■ YOUR TASK ■
Take the data that sits below and write it out again exactly.

■ PROVIDED RECORDS ■

....................

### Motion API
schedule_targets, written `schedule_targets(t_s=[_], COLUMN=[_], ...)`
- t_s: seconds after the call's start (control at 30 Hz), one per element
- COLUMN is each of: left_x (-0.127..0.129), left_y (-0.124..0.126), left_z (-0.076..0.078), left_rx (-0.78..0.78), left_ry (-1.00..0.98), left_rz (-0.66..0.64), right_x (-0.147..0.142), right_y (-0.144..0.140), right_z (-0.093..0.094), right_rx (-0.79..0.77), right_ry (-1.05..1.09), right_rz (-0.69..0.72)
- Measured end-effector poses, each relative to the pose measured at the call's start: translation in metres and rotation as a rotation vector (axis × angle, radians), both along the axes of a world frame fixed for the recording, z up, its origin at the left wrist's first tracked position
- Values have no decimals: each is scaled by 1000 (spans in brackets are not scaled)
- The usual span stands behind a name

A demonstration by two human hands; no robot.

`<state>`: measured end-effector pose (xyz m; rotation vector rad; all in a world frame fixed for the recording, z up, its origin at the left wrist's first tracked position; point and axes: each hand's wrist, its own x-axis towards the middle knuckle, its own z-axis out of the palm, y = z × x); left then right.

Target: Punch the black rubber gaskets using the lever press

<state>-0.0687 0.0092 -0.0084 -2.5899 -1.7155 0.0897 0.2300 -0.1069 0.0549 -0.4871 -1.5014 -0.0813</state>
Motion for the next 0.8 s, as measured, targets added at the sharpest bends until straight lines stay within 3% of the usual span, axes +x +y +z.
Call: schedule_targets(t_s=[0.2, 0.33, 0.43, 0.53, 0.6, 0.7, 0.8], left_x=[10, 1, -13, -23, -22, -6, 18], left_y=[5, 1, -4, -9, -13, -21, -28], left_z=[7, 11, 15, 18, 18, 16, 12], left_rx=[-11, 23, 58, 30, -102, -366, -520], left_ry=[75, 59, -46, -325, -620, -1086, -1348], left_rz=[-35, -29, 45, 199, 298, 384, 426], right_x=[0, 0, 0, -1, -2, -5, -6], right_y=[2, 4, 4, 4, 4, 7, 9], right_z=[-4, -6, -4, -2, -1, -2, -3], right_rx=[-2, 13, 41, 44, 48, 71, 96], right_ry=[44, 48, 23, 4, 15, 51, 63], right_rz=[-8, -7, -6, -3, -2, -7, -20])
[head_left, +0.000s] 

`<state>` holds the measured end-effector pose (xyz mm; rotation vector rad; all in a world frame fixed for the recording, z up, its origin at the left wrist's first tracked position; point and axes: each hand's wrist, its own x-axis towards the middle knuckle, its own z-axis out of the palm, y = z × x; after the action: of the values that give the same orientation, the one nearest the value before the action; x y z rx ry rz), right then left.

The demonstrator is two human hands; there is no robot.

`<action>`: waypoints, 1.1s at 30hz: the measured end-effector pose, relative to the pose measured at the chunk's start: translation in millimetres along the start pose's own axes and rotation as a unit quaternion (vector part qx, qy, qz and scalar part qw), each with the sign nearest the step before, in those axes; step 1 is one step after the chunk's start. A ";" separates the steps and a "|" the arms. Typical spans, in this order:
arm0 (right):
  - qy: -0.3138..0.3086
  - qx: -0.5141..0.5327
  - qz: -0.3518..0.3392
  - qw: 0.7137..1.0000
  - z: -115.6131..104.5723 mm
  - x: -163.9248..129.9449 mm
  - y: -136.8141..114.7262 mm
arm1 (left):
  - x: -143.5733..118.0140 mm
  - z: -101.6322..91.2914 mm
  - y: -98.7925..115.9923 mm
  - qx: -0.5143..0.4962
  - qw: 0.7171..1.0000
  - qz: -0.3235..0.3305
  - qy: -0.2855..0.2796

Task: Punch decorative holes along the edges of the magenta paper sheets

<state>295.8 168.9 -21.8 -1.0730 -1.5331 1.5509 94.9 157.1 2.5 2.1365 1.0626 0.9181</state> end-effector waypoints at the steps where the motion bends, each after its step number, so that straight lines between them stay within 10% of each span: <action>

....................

■ PROBLEM SOLUTION ■
### Motion API
schedule_targets, written `schedule_targets(t_s=[_], COLUMN=[_], ...)`
- t_s: seconds after the call's start (control at 30 Hz), one per element
- COLUMN is each of: left_x (-0.127..0.129), left_y (-0.124..0.126), left_z (-0.076..0.078), left_rx (-0.78..0.78), left_ry (-1.00..0.98), left_rz (-0.66..0.64), right_x (-0.147..0.142), right_y (-0.144..0.140), right_z (-0.093..0.094), right_rx (-0.79..0.77), right_ry (-1.05..1.09), right_rz (-0.69..0.72)
- Measured end-effector poses, each relative to the pose measured at the call's start: translation in metres and rotation as a rotation vector (axis × angle, radians), both along the axes of a world frame fixed for the recording, z up, its origin at the left wrist's first tracked position
- Values have no decimals: each is scaled by 1000 (spans in brackets are not scaled)
- The usual span stands behind a name

A demonstration by two human hands; no robot.

`<state>`: measured end-effector pose (xyz m; rotation vector rad; all in a world frame fixed for the recording, z up, its origin at the left wrist's first tracked position; point and axes: each hand's wrist, its own x-axis towards the middle knuckle, its own z-axis out of the palm, y = z × x); left then right.

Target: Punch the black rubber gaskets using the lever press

<state>-0.0687 0.0092 -0.0084 -2.5899 -1.7155 0.0897 0.2300 -0.1069 0.0549 -0.4871 -1.5014 -0.0813</state>
Motion for the next 0.8 s, as measured, targets added at the sharpest bends until straight lines stay within 3% of the usual span, axes +x +y +z.
Call: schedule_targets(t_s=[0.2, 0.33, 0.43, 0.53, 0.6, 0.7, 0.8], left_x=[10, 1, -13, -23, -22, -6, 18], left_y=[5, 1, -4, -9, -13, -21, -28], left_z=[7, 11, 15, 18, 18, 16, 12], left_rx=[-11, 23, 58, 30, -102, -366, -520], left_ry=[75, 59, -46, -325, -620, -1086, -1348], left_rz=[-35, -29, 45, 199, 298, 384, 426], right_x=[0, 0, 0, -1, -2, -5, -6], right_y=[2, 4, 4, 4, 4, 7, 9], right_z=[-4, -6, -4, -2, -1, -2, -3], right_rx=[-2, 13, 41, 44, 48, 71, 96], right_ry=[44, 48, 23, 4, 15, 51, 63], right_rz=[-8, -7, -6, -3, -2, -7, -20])
[head_left, +0.000s] 

`<state>` holds the measured end-effector pose (xyz mm; rotation vector rad; all in a world frame fixed for the recording, z up, its origin at the left wrist's first tracked position; point and axes: each hand's wrist, its own x-axis towards the middle knuckle, its own z-axis out of the palm, y = z × x; after the action: of the values that give the same orientation, the one nearest the value before the action; x y z rx ry rz), right then left.

The demonstrator is two human hands; there is no robot.

`<action>`: waypoints, 1.1s at 30hz: the measured end-effector pose, relative to the pose measured at the chunk's start: translation in millimetres along the start pose's own axes and rotation as a unit quaternion (vector part qx, qy, qz and scalar part qw), each with the sign nearest the step before, in those axes; step 1 is one step after the chunk's start. A ";" separates the steps and a "|" the arms. Typical spans, in this order:
arm0 (right):
  - qy: -0.3138..0.3086
  - qx: -0.5141..0.5327
  - qz: -0.3518..0.3392
  - qw: 0.7137..1.0000
  - z: -115.6131..104.5723 mm
  - x: -163.9248..129.9449 mm
  - y: -136.8141..114.7262 mm
arm1 (left):
  - x: -143.5733..118.0140 mm
  - z: -101.6322..91.2914 mm
  - y: -98.7925..115.9923 mm
  - qx: -0.5143..0.4962
  - qw: 0.7171..1.0000
  - qz: -0.3235..0.3305
  - qy: -0.2855..0.2796

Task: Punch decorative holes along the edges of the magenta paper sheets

<state>295.8 168.9 -21.8 -1.0730 -1.5331 1.5509 94.9 157.1 2.5 2.1365 1.0626 0.9181</state> end-effector waypoints at the steps where the motion bends, each after its step number, so that straight lines between them stay within 10% of each span: <action>

Nothing remains to add to the output.